▶ WHAT YOU WILL DO: A word-for-word retyping of the listing below is required, with the pictures dropped.

--------------------------------------------------

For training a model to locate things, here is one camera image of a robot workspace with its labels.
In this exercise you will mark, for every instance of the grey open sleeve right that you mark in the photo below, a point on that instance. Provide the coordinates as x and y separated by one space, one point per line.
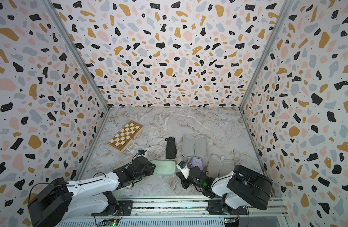
219 166

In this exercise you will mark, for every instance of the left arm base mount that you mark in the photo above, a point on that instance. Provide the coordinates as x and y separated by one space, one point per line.
118 208

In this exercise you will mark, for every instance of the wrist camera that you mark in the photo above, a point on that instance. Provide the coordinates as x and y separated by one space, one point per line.
141 152
182 166

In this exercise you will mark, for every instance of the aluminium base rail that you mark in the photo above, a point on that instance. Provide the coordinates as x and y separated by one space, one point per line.
184 211

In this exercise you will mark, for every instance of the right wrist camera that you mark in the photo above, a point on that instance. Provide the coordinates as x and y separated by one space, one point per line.
182 166

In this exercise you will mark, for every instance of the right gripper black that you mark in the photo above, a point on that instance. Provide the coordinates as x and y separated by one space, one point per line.
183 181

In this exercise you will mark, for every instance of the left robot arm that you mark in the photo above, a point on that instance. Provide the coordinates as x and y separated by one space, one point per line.
61 200

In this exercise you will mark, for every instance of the lilac folded umbrella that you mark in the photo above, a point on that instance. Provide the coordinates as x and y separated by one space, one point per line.
197 162

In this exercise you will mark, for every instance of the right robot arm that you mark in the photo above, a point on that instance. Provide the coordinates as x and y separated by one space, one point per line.
240 187

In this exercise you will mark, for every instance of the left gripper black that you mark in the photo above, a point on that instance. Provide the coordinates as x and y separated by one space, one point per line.
150 167

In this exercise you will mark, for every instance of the wooden chessboard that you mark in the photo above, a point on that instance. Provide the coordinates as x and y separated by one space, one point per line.
125 136

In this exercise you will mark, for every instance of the mint green zippered sleeve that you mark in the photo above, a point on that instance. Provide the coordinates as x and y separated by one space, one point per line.
164 167

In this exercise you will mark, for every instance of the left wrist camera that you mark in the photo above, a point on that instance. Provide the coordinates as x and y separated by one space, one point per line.
141 152

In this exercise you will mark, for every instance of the black folded umbrella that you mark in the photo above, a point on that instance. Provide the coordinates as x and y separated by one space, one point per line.
170 152

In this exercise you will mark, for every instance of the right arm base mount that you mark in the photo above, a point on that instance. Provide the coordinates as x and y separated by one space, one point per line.
218 207

--------------------------------------------------

▶ ANSWER FOR THIS EXERCISE:
For training a model to locate things, here is one camera image of a robot workspace with its labels.
In this exercise you will mark, for every instance of the grey open sleeve right that you mark in the photo below, a point on that instance. Provide the coordinates as x and y separated by one space, one point per line.
219 166

In this exercise you will mark, for every instance of the left arm base mount that you mark in the photo above, a point on that instance. Provide the coordinates as x and y separated by one space, one point per line.
118 208

In this exercise you will mark, for every instance of the wrist camera that you mark in the photo above, a point on that instance. Provide the coordinates as x and y separated by one space, one point per line.
141 152
182 166

In this exercise you will mark, for every instance of the aluminium base rail that you mark in the photo above, a point on that instance. Provide the coordinates as x and y separated by one space, one point per line.
184 211

In this exercise you will mark, for every instance of the right wrist camera that you mark in the photo above, a point on that instance. Provide the coordinates as x and y separated by one space, one point per line.
182 166

In this exercise you will mark, for every instance of the right gripper black that you mark in the photo above, a point on that instance. Provide the coordinates as x and y separated by one space, one point per line.
183 181

In this exercise you will mark, for every instance of the left robot arm that you mark in the photo above, a point on that instance. Provide the coordinates as x and y separated by one space, one point per line.
61 200

In this exercise you will mark, for every instance of the lilac folded umbrella that you mark in the photo above, a point on that instance. Provide the coordinates as x and y separated by one space, one point per line.
197 162

In this exercise you will mark, for every instance of the right robot arm that you mark in the photo above, a point on that instance. Provide the coordinates as x and y separated by one space, one point per line.
240 187

In this exercise you will mark, for every instance of the left gripper black that you mark in the photo above, a point on that instance. Provide the coordinates as x and y separated by one space, one point per line.
150 167

In this exercise you will mark, for every instance of the wooden chessboard that you mark in the photo above, a point on that instance. Provide the coordinates as x and y separated by one space, one point per line.
125 136

In this exercise you will mark, for every instance of the mint green zippered sleeve that you mark in the photo above, a point on that instance. Provide the coordinates as x and y separated by one space, one point per line.
164 167

In this exercise you will mark, for every instance of the left wrist camera that you mark in the photo above, a point on that instance. Provide the coordinates as x and y separated by one space, one point per line.
141 152

In this exercise you will mark, for every instance of the black folded umbrella that you mark in the photo above, a point on that instance. Provide the coordinates as x and y separated by one space, one point per line.
170 152

In this exercise you will mark, for every instance of the right arm base mount that you mark in the photo above, a point on that instance. Provide the coordinates as x and y separated by one space, one point per line.
218 207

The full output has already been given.